--- Source data ---
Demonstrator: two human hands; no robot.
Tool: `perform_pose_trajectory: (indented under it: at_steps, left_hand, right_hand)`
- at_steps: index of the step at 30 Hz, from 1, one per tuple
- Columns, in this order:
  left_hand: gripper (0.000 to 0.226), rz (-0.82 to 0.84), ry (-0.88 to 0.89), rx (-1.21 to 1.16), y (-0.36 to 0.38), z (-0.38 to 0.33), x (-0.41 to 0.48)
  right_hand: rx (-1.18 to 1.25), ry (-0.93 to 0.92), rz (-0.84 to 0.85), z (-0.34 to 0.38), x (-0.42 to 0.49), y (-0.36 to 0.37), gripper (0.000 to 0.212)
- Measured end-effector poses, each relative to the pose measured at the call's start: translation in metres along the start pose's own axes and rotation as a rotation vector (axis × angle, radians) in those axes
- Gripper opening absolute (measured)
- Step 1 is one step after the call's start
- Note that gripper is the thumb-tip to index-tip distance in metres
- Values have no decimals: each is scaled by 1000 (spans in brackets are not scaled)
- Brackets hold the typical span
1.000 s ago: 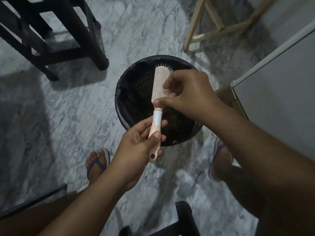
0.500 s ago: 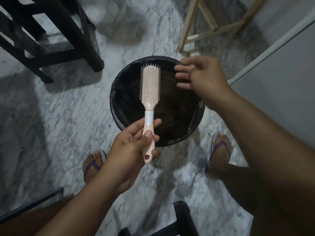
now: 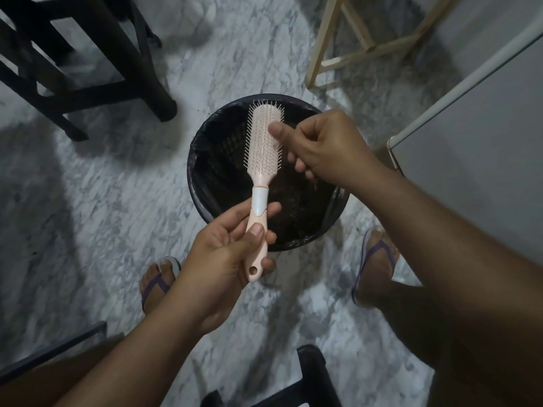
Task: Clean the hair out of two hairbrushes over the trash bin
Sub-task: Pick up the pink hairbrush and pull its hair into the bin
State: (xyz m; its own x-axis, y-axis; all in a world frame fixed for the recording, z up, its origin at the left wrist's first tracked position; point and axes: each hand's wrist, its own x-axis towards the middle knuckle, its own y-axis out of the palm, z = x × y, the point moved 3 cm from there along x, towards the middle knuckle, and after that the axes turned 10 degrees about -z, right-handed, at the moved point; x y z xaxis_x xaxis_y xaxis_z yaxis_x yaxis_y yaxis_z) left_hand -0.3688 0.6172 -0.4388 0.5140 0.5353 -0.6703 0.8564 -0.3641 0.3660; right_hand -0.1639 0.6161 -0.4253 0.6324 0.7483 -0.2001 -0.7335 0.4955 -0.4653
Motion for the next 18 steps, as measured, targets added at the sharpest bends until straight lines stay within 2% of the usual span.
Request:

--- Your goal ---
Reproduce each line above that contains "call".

--- Your solution ---
- Measured end-effector poses, each relative to the pose measured at the call's start: translation in metres along the start pose's own axes and rotation as a rotation vector (axis × angle, radians) in those axes
- Step 1 is one step after the call's start

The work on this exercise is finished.